Korean Financial Authorities Tackle Concerns Regarding Potential Cryptocurrency Delistings
The Financial Supervisory Service (FSS) of Korea has addressed apprehensions surrounding widespread altcoin delistings, clarifying its limited role in the matter. As reported by EBN, the FSS emphasized that it does not directly oversee the review process for virtual asset listings. While the financial authorities contributed to setting listing standards, they do not engage in direct reviews.
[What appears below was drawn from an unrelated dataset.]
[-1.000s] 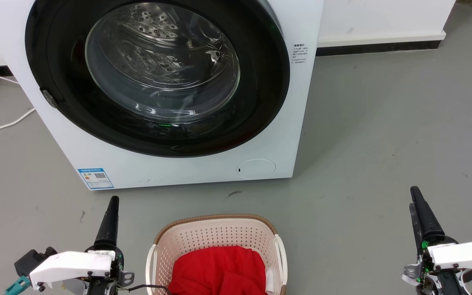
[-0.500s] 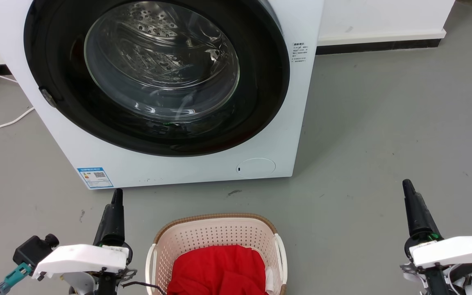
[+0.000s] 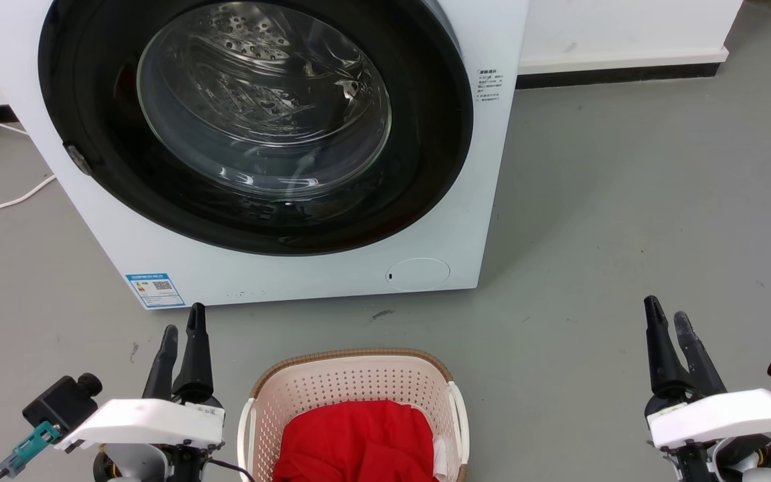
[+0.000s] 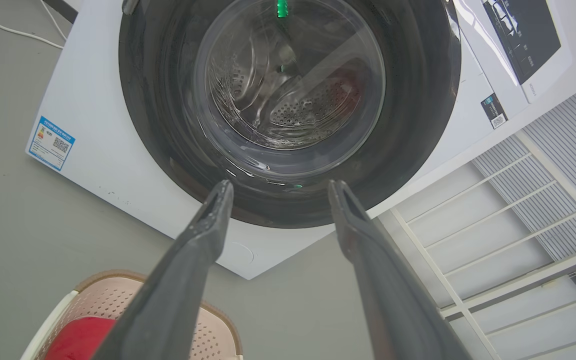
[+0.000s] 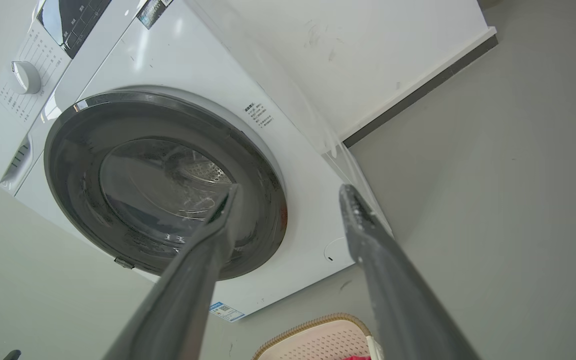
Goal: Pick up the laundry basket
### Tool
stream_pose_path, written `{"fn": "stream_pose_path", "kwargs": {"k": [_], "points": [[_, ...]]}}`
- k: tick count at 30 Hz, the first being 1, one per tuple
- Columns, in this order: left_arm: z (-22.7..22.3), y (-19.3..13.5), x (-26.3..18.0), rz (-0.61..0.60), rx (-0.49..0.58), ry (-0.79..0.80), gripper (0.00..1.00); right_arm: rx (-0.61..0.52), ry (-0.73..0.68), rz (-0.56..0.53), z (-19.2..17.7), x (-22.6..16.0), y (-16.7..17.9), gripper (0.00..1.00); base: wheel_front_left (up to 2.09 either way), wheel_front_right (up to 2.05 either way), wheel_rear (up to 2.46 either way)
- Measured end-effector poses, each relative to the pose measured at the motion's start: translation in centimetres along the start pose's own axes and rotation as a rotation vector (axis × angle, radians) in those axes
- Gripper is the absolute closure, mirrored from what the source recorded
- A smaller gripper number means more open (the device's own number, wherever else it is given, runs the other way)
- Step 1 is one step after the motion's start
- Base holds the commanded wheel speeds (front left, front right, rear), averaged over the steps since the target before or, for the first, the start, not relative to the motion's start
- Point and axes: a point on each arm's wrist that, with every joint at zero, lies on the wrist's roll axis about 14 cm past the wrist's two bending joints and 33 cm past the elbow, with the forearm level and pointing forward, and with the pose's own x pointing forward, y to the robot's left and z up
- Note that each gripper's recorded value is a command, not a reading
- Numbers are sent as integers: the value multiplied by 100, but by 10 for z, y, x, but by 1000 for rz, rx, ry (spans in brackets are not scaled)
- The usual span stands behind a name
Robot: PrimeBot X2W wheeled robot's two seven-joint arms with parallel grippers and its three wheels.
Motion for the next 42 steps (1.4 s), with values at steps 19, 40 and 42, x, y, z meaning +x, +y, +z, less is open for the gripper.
{"fn": "stream_pose_path", "kwargs": {"k": [19,40,42], "points": [[1,-6,-4,-26,242,-26,0,-257,-18,47,0,-4,11,0,0,0,0],[3,-11,-6,-49,454,-57,0,-487,-39,89,0,-7,17,0,0,0,0],[2,-11,-6,-51,474,-57,0,-507,-38,93,-1,-7,18,0,0,0,0]]}}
Panic Selling in South Korea Amid Delisting Rumors
Investors in South Korea are in a state of unease due to the impending implementation of the new Virtual Asset User Protection Act, scheduled for July. According to Daehan Kyungjae, regulatory bodies will commence evaluating transaction support for approximately 600 coins on virtual asset exchanges starting next month. The Act, slated to become effective on July 19, mandates compliance with its provisions by fiat KRW-trading platforms such as Upbit, Bithumb, Coinone, Korbit, and Gopax. This regulatory development has spurred panic selling among investors, driven by fears of potential altcoin delistings.
Reports suggest that around 16 altcoins are rumored to face delisting from the won-based market by June next year. This speculation has resulted in a significant downturn, with nearly half of the coins listed on Upbit’s won market witnessing drops in value ranging between 10-20%.
FSS’s Indirect Role in Listing Reviews
The Virtual Asset Supervision Department of the FSS clarified, “The mentioned content was supplementary material submitted to the National Assembly during the legislation of the Virtual Asset Law.” The department further explained, “During that period, there was a request within the National Assembly for the Financial Supervisory Service to assist in establishing a unified listing standard for exchanges.”
“The financial authorities conduct inspections of virtual asset operators but do not directly engage in product reviews. Our role was advisory during the formulation of best practices, a collaborative effort where exchanges and DAXA will make official announcements,” the statement continued.
An official from a domestic won-based exchange noted that the new trading support standards aim to consolidate review criteria previously managed individually by each exchange into a cohesive framework. The official expressed confidence that potential mass delistings would unlikely harm consumers, stressing that the new practices are not anticipated to cause significant disruptions for investors.